**What you should do:**
Each line of the listing where the string "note" appears is to be identified and copied.

________________________

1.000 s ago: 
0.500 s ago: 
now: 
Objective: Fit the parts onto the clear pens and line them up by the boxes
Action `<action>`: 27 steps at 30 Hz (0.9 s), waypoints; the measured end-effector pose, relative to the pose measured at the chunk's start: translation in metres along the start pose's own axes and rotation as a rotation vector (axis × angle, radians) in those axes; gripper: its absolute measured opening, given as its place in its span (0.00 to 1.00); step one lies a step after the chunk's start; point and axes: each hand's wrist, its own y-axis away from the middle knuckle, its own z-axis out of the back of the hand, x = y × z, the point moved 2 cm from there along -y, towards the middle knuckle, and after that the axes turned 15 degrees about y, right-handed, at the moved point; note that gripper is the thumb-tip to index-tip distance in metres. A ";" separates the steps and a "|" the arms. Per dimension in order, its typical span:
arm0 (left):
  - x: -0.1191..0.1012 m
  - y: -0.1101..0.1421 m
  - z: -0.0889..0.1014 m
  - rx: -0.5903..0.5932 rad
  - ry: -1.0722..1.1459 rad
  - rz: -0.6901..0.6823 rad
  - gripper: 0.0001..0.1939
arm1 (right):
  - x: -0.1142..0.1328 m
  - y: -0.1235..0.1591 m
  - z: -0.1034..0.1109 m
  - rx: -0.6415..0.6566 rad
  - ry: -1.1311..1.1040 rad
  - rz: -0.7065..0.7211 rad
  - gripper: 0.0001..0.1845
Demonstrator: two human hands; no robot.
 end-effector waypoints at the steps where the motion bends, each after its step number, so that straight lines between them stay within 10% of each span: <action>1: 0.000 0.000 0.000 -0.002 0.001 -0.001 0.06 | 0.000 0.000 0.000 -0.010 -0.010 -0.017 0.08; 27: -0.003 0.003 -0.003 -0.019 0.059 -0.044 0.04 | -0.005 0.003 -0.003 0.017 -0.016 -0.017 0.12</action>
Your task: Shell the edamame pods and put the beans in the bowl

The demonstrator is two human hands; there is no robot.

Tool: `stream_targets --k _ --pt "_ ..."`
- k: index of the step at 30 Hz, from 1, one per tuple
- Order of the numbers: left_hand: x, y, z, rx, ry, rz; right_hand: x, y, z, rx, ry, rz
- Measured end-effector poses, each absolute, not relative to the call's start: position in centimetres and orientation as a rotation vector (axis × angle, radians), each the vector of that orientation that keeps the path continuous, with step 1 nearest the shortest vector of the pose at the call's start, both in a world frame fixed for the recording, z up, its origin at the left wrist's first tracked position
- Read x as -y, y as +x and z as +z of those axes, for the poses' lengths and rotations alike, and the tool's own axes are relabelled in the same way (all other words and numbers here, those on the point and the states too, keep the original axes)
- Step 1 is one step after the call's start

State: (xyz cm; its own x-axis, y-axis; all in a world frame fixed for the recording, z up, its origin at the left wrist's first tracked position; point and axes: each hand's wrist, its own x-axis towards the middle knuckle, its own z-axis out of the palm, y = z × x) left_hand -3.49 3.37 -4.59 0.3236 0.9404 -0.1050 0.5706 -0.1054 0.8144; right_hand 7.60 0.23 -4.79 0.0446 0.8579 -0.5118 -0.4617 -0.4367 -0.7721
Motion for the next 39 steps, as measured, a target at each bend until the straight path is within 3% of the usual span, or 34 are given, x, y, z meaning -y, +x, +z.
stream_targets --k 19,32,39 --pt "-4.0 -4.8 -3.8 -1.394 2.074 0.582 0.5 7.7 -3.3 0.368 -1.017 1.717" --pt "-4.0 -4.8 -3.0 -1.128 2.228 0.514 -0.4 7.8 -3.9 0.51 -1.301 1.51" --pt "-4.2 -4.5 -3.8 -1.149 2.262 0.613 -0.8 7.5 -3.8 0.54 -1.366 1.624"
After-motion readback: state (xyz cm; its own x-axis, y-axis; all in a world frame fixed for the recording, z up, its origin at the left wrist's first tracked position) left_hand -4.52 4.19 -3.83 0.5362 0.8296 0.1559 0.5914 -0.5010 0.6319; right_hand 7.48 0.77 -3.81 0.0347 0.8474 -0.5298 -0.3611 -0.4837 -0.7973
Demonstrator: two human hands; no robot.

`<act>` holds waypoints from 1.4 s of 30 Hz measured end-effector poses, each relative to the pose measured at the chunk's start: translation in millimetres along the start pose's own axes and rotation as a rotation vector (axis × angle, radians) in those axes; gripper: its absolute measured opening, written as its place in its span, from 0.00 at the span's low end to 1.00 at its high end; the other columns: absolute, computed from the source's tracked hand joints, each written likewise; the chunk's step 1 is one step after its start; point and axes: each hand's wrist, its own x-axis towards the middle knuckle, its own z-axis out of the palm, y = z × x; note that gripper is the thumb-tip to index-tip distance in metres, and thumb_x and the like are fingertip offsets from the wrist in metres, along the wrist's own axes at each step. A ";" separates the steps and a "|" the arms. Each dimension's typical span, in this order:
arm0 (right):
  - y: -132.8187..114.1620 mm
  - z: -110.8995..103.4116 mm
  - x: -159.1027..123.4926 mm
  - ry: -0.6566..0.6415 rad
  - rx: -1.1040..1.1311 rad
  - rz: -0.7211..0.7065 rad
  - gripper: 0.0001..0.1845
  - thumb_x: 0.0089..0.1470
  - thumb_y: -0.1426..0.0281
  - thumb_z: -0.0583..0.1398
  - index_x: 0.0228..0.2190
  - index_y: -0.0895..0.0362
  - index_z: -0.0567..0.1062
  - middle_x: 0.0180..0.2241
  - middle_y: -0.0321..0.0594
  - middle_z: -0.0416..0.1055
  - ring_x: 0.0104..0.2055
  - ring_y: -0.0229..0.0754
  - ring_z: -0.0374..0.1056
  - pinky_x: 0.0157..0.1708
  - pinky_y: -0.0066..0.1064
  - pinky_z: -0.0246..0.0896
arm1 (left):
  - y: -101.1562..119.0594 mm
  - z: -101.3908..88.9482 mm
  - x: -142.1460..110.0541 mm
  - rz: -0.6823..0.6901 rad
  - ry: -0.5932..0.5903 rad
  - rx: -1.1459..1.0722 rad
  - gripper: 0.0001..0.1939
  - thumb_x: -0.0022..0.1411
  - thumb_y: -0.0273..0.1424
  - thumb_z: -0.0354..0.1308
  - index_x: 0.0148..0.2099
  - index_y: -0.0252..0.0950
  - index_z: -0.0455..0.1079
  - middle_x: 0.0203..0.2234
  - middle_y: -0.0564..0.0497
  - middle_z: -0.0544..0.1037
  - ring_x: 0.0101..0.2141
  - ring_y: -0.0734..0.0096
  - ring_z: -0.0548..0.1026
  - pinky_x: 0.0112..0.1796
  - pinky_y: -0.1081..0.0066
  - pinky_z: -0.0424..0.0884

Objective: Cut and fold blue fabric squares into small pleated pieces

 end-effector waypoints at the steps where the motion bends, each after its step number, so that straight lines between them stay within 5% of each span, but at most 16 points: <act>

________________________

**Written response:**
Action `<action>`: 27 steps at 30 Hz (0.9 s), waypoints; the measured end-effector pose, relative to the pose measured at the chunk's start: translation in metres along the start pose's own axes and rotation as a rotation vector (axis × angle, radians) in those axes; gripper: its absolute measured opening, given as its place in its span (0.00 to 1.00); step one lies a step after the chunk's start; point and axes: each hand's wrist, its own y-axis away from the middle knuckle, its own z-axis out of the back of the hand, x = y × z, the point moved 2 cm from there along -y, towards the middle knuckle, and after that the axes turned 15 degrees about y, right-handed, at the moved point; note that gripper is the thumb-tip to index-tip distance in metres. A ";" separates the steps and a "|" the arms. Per dimension in order, its typical span:
`<act>` holds waypoints from 1.4 s of 30 Hz measured end-effector poses, each relative to the pose measured at the chunk's start: translation in millimetres along the start pose's own axes and rotation as a rotation vector (axis × angle, radians) in those axes; gripper: its absolute measured opening, written as its place in its span, from 0.00 at the span's low end to 1.00 at its high end; the other columns: absolute, computed from the source's tracked hand joints, each written likewise; the chunk's step 1 is one step after its start; point and axes: each hand's wrist, its own x-axis towards the middle knuckle, its own z-axis out of the palm, y = z × x; note that gripper is the thumb-tip to index-tip distance in metres, and thumb_x and the like are fingertip offsets from the wrist in metres, along the wrist's own axes at each step. A ";" separates the steps and a "|" the arms. Each dimension's typical span, in this order:

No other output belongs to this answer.